## Supplied information:
──────────────────────────────
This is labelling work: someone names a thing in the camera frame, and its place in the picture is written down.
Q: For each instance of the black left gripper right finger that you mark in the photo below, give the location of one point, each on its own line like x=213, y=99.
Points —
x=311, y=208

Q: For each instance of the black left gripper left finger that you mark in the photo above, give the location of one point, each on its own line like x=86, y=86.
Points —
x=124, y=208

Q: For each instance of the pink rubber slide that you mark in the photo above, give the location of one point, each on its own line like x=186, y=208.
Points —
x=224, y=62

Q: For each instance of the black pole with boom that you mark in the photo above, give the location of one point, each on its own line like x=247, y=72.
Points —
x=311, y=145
──────────────────────────────
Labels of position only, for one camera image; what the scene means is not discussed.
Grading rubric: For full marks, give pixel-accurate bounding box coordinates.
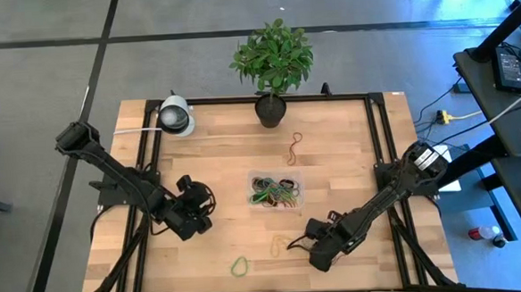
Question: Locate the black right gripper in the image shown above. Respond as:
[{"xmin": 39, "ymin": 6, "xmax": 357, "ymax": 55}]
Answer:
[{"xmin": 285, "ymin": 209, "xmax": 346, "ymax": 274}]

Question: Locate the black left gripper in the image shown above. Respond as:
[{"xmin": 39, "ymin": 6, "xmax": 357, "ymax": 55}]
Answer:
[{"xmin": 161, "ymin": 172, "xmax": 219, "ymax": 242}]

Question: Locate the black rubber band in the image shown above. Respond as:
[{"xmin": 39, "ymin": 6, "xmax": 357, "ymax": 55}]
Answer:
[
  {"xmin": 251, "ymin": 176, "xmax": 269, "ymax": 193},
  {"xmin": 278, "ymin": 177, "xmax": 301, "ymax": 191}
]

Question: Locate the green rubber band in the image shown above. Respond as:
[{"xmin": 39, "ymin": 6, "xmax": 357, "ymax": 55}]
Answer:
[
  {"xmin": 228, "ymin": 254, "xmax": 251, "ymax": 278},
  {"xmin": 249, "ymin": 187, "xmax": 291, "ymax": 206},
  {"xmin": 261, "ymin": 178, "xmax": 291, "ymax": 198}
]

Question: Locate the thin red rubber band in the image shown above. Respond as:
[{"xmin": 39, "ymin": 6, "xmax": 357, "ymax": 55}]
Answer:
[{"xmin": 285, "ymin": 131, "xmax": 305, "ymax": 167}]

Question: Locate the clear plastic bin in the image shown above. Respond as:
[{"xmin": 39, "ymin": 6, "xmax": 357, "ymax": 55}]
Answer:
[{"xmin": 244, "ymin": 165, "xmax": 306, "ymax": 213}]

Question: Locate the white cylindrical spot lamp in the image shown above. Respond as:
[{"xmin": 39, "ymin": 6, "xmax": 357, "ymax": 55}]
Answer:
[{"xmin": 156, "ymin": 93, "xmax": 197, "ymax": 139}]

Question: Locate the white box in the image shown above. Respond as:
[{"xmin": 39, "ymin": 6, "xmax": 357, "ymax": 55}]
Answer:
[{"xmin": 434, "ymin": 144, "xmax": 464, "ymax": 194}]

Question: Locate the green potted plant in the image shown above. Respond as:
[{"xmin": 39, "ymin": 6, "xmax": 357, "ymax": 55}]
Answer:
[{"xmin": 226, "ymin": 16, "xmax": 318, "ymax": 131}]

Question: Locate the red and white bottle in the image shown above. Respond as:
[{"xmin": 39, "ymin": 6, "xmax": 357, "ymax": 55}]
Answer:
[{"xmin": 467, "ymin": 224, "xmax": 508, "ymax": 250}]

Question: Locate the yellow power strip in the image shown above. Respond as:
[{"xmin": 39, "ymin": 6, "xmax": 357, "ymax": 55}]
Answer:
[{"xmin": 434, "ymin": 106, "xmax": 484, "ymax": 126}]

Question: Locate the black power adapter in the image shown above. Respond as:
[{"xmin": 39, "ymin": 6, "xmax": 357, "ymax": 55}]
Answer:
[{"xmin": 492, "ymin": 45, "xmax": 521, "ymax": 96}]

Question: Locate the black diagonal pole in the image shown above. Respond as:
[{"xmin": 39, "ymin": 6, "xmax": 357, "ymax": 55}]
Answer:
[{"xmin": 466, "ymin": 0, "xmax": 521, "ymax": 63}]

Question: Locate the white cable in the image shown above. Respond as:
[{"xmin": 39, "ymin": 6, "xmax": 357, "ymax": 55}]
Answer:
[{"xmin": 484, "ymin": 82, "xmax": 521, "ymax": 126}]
──────────────────────────────
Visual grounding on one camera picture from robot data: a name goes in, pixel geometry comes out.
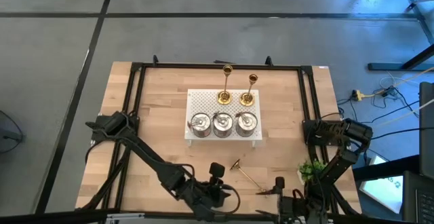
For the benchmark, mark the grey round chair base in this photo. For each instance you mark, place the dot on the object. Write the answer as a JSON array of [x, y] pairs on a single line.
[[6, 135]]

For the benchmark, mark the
──────────────────────────────
Each line holding "finger" in the records should be copied out.

Q: For each instance of the black left gripper right finger that you mark in the photo below, give the location of one point, each on its own line like x=213, y=99.
Q: For each instance of the black left gripper left finger that you mark in the photo above, give the location of one point, each on its own line like x=86, y=86.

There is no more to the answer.